The plan of this book

The argument runs in three parts.

Part I dissects the note. Chapter 2 asks what a note actually is — and answers that it is a bundle of clinical facts grouped along three axes at once: by time, by clinical thread, and by responsibility. Understanding these three bundling functions precisely is what lets us evaluate the note against alternatives, rather than simply venting at it. Chapter 3 traces the note’s origins to the physical constraints of paper — single-reader access, atomicity, unlinked copies, no version history — and shows how those constraints were digitized rather than removed. Chapter 4 examines the standards era: Meaningful Use, HL7’s C-CDA, FHIR — and finds that at no point during the transition from paper to digital was the note concept seriously questioned. Chapter 5 turns to the templates — SOAP and its descendants — that govern what goes inside the note, and the peculiar dangers of notes that look perfect.

Part II names the damage. Chapter 6 introduces the framework of information chaos — Beasley and colleagues’ five documentation pathologies: overload, underload, scatter, conflict, and erroneous information — which gives us a precise vocabulary for the difference between a well-organized chart and a harmful one. Chapter 7 is the analytic core of the book: seven specific mechanisms by which the note paradigm directly produces information chaos. Chapter 8 re-examines the most-blamed behavior in documentation — copy-paste — and argues from our duplication research that it is a rational adaptation to a system that forgets, not a moral failing of clinicians. Chapter 9 tallies the human cost: the articulation work, the reconstruction tax, the moral injury of spending your evenings as a human indexing service.

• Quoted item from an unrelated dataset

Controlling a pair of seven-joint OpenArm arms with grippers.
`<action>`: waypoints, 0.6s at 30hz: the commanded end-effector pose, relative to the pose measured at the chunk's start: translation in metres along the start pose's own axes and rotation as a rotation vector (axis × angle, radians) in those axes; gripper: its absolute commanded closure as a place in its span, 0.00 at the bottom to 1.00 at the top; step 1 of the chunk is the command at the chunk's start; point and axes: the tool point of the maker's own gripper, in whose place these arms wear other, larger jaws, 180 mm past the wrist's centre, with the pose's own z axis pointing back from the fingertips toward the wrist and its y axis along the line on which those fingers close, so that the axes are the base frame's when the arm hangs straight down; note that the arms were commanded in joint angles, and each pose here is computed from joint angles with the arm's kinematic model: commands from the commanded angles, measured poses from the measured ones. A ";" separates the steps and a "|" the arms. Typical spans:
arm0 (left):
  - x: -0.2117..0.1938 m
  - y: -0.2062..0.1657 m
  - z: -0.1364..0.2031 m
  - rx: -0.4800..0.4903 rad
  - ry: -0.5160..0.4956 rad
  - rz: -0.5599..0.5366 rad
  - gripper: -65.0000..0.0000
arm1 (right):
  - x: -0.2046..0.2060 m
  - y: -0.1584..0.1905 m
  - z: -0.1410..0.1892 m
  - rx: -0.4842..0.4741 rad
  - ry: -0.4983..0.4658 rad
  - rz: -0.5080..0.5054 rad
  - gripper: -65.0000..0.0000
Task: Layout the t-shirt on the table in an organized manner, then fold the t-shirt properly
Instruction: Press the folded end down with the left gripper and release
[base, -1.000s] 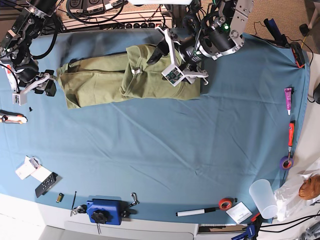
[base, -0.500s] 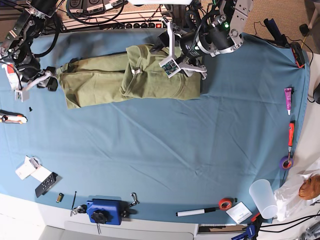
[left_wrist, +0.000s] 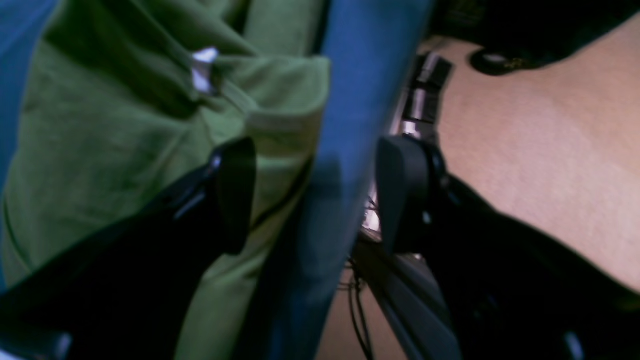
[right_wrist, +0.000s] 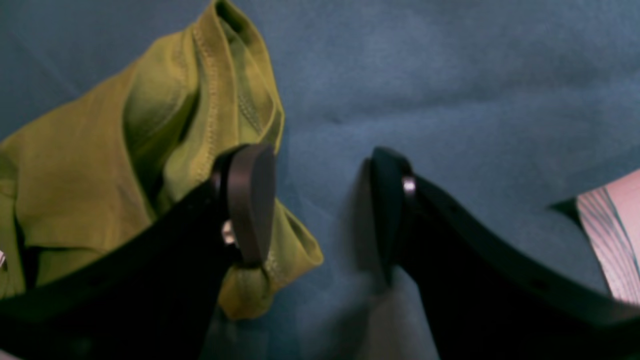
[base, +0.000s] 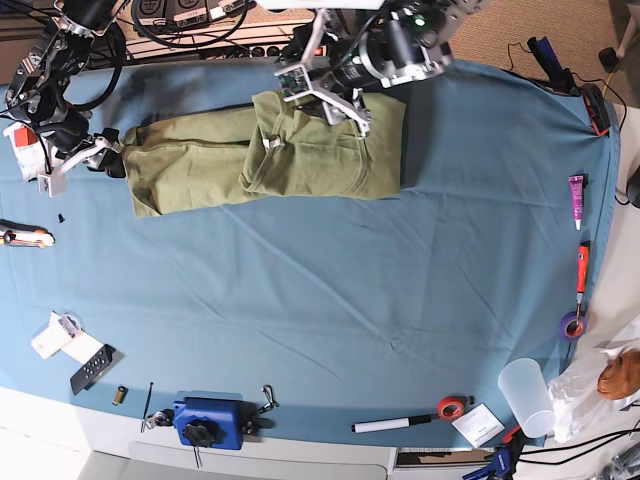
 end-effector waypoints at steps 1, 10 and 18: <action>0.009 0.001 -0.001 0.016 -0.032 -0.005 0.42 | 0.010 -0.002 0.005 -0.004 -0.015 0.022 0.53; -0.017 0.027 -0.024 0.087 0.075 -0.027 0.42 | 0.010 -0.002 0.005 -0.004 -0.015 0.022 0.53; -0.021 0.045 -0.023 0.181 0.093 0.061 0.55 | 0.010 -0.002 0.005 -0.004 -0.016 0.023 0.53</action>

Part III builds the alternative. Chapter 10 describes the chart as a single, dynamically updating, fully collaborative workspace — and reports the feasibility study in which we actually built one. Chapter 11 argues that the medical problem, not the note, is the natural unit of clinical meaning, and works through what should carry forward across visits and what should stay behind. Chapter 12 resolves the apparent conflict between consistency and clinician autonomy: normalize the artifact, personalize the projection. Chapter 13 takes up artificial intelligence — why faster note generation deepens the underlying problem, and where AI genuinely changes what is possible. Chapter 14 is the honest chapter about the terrain between here and there: what cannot ship today, why, and the pragmatic bridge worth building in the meantime. Chapter 15 concludes.

Who this book is for

We wrote this book physician-to-physician, but not only for physicians. If you are a clinician, we hope to give you a vocabulary for problems you have felt for years but perhaps never seen named — and to convince you that they are tractable, which is a different thing from easy. If you build health software, we hope to persuade you that the most valuable thing you can do is not to generate the old artifacts faster but to question the artifacts themselves. If you regulate, purchase, or administer these systems, we hope to show you where the leverage actually is: not in the interface, but in the paradigm underneath it.

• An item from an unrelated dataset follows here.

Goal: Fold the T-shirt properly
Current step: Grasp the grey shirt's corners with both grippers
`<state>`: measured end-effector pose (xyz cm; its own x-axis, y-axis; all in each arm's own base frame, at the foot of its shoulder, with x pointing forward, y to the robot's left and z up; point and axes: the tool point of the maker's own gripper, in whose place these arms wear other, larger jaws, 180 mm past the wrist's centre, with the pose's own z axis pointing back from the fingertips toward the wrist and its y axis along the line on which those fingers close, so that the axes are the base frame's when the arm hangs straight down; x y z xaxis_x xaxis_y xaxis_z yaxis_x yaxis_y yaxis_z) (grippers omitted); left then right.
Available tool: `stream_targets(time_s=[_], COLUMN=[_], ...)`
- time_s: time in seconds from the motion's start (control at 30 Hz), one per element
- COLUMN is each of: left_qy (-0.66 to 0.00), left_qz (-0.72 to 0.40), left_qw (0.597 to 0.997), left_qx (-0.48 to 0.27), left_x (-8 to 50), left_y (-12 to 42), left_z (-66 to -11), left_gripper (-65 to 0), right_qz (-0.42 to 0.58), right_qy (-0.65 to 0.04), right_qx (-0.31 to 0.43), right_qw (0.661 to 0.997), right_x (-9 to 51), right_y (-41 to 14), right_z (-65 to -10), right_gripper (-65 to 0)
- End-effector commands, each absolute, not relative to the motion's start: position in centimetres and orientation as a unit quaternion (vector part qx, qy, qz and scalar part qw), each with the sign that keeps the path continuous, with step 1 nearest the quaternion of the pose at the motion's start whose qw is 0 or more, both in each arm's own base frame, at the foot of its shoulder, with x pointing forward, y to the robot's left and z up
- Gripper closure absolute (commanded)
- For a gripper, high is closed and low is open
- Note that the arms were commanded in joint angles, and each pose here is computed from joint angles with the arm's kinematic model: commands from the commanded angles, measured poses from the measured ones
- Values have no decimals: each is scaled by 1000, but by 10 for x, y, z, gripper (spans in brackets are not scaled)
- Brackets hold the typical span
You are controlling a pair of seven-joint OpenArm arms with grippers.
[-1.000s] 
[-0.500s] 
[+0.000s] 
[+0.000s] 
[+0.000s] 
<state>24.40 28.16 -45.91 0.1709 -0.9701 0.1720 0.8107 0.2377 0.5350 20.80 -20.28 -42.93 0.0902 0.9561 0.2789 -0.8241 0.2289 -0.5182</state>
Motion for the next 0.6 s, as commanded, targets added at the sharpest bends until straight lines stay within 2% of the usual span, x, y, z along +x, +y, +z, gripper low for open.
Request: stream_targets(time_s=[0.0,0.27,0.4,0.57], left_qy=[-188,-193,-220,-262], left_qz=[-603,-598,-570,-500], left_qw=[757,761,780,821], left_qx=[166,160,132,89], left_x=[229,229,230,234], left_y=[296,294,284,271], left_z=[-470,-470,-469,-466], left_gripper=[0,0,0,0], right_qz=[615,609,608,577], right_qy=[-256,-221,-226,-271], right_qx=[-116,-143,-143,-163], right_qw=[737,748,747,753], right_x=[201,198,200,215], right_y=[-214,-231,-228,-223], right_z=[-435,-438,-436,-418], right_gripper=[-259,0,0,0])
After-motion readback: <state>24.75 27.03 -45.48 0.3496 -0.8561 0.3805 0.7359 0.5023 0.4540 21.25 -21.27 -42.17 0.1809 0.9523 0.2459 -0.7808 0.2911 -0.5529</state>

It may seem strange to devote a whole book to clinical documentation, which can feel so ancillary to the reason any of us joined medicine — taking care of patients. But that is precisely the point. The time we spend fighting the record is taken directly from patients, from learning, from research, and from our lives outside work. Documentation is not a side issue. For most clinicians it is the single largest consumer of the working day, and it is a leading contributor to the epidemic of burnout — or, more precisely, moral injury — hollowing out the profession.

Most physicians we know aren’t asking to work less. They’re asking for their work to be the work. That is what this book is about.